Mime, mimesis

La mimèsis (en grec ancien « imitateur, acteur ») est une notion philosophique introduite par Platon dans La République, puis reprise et développée par Aristote.

Le sens de ce terme a évolué au cours des siècles. Il s’applique tout d’abord dans un contexte religieux à la danse, au mime et à la musique. Il ne s’agit pas de reproduire l’apparence du réel, mais d’exprimer la dynamique, la relation active avec une réalité vivante. Chez certains auteurs, la mimèsis désigne au contraire l’imitation du réel : pour Démocrite, l’imitation de la nature par la technique (le tissage imite celui de l’araignée)

Aristote

La mimèsis :

Terme tiré de la poétique d’Aristote et qui définit l’œuvre d’art comme une imitation du monde tout en obéissant à des conventions.

Le terme de « mimesis » renvoie à l’imitation des actions des hommes, aux hommes agissants et à l’imitation de la vie humaine. Elle vise à atteindre le bon (le caractère, c’est-à-dire la ligne conductrice), l’utile (la catharsis, c’est-à-dire la purgation des passions) et le nécessaire (l’avènement pathétique, le « climax dramatique » dans lequel le spectateur éprouve de la pitié vers un héros tragique qui subit un sort (destin, fatalité) défavorable, c’est-à-dire avoir de la compassion et de la sympathie pour ce personnage qui ne méritait pas de subir un malheur qui est le fruit d’une ou d’erreurs qu’il a commise – Aristote fait de l’Œdipe Roi de Sophocle le cas exemplaire – et de la crainte, envers un destin qui peut s’abattre sur lui).
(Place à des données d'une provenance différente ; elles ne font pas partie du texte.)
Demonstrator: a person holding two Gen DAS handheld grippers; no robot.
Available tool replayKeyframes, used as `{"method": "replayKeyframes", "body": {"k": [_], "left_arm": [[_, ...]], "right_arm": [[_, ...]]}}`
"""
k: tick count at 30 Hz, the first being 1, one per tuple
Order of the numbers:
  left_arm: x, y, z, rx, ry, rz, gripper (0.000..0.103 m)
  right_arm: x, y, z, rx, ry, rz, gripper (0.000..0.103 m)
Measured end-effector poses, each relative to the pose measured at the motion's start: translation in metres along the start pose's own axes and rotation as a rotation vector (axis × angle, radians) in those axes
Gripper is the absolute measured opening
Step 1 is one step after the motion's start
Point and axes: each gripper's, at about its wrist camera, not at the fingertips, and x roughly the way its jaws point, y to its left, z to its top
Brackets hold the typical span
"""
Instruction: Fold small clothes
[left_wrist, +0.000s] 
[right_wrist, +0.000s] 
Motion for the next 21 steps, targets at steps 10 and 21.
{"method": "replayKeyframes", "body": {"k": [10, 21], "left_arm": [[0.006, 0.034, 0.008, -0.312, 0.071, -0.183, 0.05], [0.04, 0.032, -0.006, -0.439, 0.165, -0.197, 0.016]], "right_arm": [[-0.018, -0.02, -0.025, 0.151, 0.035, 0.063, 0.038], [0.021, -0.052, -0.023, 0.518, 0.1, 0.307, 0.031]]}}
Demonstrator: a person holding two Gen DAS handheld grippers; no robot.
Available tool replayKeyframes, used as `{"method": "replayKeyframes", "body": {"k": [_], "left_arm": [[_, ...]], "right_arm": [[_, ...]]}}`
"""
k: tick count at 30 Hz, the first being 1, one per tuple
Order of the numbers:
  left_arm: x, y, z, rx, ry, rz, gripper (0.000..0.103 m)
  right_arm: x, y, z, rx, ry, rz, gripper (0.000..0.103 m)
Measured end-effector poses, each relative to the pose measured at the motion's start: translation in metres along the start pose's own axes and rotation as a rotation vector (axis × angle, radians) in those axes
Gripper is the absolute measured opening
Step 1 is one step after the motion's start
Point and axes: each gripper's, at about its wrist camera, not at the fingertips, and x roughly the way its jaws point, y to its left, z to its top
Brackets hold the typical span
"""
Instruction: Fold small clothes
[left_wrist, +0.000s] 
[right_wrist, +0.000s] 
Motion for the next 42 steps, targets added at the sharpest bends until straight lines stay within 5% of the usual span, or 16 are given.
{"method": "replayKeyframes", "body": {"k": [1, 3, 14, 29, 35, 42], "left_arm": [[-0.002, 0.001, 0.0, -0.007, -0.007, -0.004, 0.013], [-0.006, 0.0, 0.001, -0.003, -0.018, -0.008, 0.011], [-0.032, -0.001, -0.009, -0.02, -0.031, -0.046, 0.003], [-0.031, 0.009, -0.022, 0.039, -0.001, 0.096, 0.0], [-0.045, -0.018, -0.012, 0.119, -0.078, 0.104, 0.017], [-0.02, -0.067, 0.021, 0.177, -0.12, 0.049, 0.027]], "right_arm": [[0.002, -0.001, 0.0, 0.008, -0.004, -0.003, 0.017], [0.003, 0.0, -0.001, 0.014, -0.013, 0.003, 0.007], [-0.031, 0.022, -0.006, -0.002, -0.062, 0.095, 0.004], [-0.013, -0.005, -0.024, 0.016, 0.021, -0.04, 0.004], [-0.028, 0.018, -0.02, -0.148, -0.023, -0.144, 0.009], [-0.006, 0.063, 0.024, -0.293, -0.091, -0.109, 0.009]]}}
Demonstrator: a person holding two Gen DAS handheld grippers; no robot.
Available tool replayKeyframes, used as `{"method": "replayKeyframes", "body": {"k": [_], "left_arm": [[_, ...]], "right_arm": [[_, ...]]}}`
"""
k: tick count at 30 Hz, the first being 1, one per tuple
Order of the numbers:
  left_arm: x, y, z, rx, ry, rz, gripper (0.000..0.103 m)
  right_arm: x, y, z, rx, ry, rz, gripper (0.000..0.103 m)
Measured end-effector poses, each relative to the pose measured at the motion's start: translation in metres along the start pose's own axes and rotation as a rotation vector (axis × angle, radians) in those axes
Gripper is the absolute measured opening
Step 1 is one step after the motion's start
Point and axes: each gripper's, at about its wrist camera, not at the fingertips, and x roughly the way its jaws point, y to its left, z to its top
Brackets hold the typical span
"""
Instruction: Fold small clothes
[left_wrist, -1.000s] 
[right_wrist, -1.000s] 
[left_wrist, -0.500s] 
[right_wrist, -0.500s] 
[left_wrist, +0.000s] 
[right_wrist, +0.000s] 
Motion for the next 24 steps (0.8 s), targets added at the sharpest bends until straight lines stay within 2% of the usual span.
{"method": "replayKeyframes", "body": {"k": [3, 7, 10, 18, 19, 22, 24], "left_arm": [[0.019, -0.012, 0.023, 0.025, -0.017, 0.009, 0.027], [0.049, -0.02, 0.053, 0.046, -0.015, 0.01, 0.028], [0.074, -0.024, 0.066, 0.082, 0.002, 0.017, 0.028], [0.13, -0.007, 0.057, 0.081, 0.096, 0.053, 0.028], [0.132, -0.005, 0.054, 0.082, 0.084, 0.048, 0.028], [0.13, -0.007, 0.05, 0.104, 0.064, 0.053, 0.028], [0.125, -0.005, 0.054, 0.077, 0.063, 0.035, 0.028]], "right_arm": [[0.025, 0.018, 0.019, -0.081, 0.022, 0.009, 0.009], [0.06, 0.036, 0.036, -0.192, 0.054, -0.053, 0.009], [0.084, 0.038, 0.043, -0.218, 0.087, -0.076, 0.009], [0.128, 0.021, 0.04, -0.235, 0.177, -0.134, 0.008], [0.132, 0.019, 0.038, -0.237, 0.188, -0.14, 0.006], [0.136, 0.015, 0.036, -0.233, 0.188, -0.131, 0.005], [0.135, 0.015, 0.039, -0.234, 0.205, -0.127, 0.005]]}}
Dans la Poétique, Aristote reprend le concept de mimesis à Platon et semble, par là, s’inscrire dans la tradition platonicienne en présentant l’art comme une imitation. En effet, Platon explique au livre X de La République que l’œuvre d’art n’est qu’une imitation d’imitation, la copie d’une copie. Car l’artiste ne fait qu’imiter l’objet produit par l’artisan ou par la nature, objet sensible qui est lui-même la copie ou l’imitation de son essence (l’Idée ou Forme). L’art pour Platon, en tant que production d’objet, n’est donc qu’une imitation de second ordre, copie de la copie de l’Idée. L’œuvre d’art qui ne releverait que de la représentation est ainsi de piètre valeur, car doublement éloignée de la vérité. Et l’artiste imitateur lui-même apparaît comme un danger pour la réalisation de la République, puisqu’il est un illusionniste, qui fait tenir pour vrai ce qui est faux et peut ainsi renverser dans l’apparence qu’il construit l’ordre des valeurs.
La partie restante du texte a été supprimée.